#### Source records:
__________________________________________________

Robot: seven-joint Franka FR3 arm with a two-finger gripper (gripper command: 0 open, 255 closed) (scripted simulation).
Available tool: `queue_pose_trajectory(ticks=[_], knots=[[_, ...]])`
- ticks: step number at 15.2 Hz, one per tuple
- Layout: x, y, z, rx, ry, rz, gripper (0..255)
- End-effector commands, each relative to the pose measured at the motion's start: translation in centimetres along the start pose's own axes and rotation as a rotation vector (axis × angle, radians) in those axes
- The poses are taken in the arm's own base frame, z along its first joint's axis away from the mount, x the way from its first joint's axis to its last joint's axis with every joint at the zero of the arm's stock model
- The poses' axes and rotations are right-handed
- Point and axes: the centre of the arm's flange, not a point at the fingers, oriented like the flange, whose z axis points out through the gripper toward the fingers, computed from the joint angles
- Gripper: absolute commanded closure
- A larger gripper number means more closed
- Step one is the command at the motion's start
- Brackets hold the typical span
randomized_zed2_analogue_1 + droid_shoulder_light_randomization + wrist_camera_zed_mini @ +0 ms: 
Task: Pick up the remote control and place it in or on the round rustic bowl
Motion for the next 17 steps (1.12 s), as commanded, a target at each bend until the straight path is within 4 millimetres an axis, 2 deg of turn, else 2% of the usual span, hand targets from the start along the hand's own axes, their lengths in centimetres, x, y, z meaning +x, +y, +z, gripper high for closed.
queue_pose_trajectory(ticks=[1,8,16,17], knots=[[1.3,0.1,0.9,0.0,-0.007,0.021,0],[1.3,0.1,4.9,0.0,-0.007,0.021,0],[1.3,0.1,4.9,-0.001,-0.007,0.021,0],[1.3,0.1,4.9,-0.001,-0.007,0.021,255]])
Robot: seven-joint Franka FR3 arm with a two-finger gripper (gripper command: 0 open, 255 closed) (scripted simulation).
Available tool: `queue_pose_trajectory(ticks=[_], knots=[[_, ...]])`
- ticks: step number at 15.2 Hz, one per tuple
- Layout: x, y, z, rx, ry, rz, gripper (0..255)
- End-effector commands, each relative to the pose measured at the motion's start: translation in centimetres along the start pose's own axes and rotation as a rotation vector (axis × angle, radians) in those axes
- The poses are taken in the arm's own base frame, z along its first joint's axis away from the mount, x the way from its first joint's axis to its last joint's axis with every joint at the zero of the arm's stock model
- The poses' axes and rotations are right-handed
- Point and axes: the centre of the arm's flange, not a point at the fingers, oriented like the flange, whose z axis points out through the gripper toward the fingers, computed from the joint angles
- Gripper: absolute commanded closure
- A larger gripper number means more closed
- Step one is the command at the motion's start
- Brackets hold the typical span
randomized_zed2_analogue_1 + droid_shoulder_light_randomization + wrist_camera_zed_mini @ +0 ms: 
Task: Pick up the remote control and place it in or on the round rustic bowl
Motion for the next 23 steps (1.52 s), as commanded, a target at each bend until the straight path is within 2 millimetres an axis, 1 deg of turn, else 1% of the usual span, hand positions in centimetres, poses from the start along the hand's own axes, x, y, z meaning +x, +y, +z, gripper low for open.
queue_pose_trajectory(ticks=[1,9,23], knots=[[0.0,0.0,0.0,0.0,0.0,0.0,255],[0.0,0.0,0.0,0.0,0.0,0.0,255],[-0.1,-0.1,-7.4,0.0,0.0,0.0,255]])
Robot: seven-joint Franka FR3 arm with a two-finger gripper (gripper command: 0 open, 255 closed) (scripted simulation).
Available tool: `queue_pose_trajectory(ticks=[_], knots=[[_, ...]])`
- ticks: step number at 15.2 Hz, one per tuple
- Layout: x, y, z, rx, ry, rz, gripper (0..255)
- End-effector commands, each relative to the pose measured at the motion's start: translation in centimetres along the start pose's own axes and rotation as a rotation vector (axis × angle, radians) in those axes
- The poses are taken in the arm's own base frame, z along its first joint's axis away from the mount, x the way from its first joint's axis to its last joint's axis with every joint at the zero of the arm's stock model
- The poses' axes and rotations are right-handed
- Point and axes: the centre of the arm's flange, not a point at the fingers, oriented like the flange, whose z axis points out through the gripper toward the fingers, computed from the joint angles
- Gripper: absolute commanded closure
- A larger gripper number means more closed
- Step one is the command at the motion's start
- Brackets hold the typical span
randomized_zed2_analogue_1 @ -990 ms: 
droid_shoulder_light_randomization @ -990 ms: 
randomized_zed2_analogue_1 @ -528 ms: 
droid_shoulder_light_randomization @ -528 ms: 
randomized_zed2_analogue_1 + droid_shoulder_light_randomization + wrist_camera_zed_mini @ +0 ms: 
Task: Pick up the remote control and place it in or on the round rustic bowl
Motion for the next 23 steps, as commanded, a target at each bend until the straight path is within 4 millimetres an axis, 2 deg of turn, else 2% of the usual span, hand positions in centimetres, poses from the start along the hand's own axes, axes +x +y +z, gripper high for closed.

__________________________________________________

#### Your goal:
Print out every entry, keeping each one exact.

#### Answer to this exercise:
Robot: seven-joint Franka FR3 arm with a two-finger gripper (gripper command: 0 open, 255 closed) (scripted simulation).
Available tool: `queue_pose_trajectory(ticks=[_], knots=[[_, ...]])`
- ticks: step number at 15.2 Hz, one per tuple
- Layout: x, y, z, rx, ry, rz, gripper (0..255)
- End-effector commands, each relative to the pose measured at the motion's start: translation in centimetres along the start pose's own axes and rotation as a rotation vector (axis × angle, radians) in those axes
- The poses are taken in the arm's own base frame, z along its first joint's axis away from the mount, x the way from its first joint's axis to its last joint's axis with every joint at the zero of the arm's stock model
- The poses' axes and rotations are right-handed
- Point and axes: the centre of the arm's flange, not a point at the fingers, oriented like the flange, whose z axis points out through the gripper toward the fingers, computed from the joint angles
- Gripper: absolute commanded closure
- A larger gripper number means more closed
- Step one is the command at the motion's start
- Brackets hold the typical span
randomized_zed2_analogue_1 + droid_shoulder_light_randomization + wrist_camera_zed_mini @ +0 ms: 
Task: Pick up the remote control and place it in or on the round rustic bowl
Motion for the next 17 steps (1.12 s), as commanded, a target at each bend until the straight path is within 4 millimetres an axis, 2 deg of turn, else 2% of the usual span, hand targets from the start along the hand's own axes, their lengths in centimetres, x, y, z meaning +x, +y, +z, gripper high for closed.
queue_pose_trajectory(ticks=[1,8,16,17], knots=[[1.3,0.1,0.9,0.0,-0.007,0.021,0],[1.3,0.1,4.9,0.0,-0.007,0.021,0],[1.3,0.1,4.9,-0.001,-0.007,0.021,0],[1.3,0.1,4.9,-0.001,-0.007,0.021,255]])
Robot: seven-joint Franka FR3 arm with a two-finger gripper (gripper command: 0 open, 255 closed) (scripted simulation).
Available tool: `queue_pose_trajectory(ticks=[_], knots=[[_, ...]])`
- ticks: step number at 15.2 Hz, one per tuple
- Layout: x, y, z, rx, ry, rz, gripper (0..255)
- End-effector commands, each relative to the pose measured at the motion's start: translation in centimetres along the start pose's own axes and rotation as a rotation vector (axis × angle, radians) in those axes
- The poses are taken in the arm's own base frame, z along its first joint's axis away from the mount, x the way from its first joint's axis to its last joint's axis with every joint at the zero of the arm's stock model
- The poses' axes and rotations are right-handed
- Point and axes: the centre of the arm's flange, not a point at the fingers, oriented like the flange, whose z axis points out through the gripper toward the fingers, computed from the joint angles
- Gripper: absolute commanded closure
- A larger gripper number means more closed
- Step one is the command at the motion's start
- Brackets hold the typical span
randomized_zed2_analogue_1 + droid_shoulder_light_randomization + wrist_camera_zed_mini @ +0 ms: 
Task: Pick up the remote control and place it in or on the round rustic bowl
Motion for the next 23 steps (1.52 s), as commanded, a target at each bend until the straight path is within 2 millimetres an axis, 1 deg of turn, else 1% of the usual span, hand positions in centimetres, poses from the start along the hand's own axes, x, y, z meaning +x, +y, +z, gripper low for open.
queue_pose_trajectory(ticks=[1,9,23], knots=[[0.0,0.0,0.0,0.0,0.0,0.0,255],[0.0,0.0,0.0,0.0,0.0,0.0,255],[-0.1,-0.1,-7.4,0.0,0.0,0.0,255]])
Robot: seven-joint Franka FR3 arm with a two-finger gripper (gripper command: 0 open, 255 closed) (scripted simulation).
Available tool: `queue_pose_trajectory(ticks=[_], knots=[[_, ...]])`
- ticks: step number at 15.2 Hz, one per tuple
- Layout: x, y, z, rx, ry, rz, gripper (0..255)
- End-effector commands, each relative to the pose measured at the motion's start: translation in centimetres along the start pose's own axes and rotation as a rotation vector (axis × angle, radians) in those axes
- The poses are taken in the arm's own base frame, z along its first joint's axis away from the mount, x the way from its first joint's axis to its last joint's axis with every joint at the zero of the arm's stock model
- The poses' axes and rotations are right-handed
- Point and axes: the centre of the arm's flange, not a point at the fingers, oriented like the flange, whose z axis points out through the gripper toward the fingers, computed from the joint angles
- Gripper: absolute commanded closure
- A larger gripper number means more closed
- Step one is the command at the motion's start
- Brackets hold the typical span
randomized_zed2_analogue_1 @ -990 ms: 
droid_shoulder_light_randomization @ -990 ms: 
randomized_zed2_analogue_1 @ -528 ms: 
droid_shoulder_light_randomization @ -528 ms: 
randomized_zed2_analogue_1 + droid_shoulder_light_randomization + wrist_camera_zed_mini @ +0 ms: 
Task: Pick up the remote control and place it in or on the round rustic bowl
Motion for the next 23 steps, as commanded, a target at each bend until the straight path is within 4 millimetres an axis, 2 deg of turn, else 2% of the usual span, hand positions in centimetres, poses from the start along the hand's own axes, axes +x +y +z, gripper high for closed.

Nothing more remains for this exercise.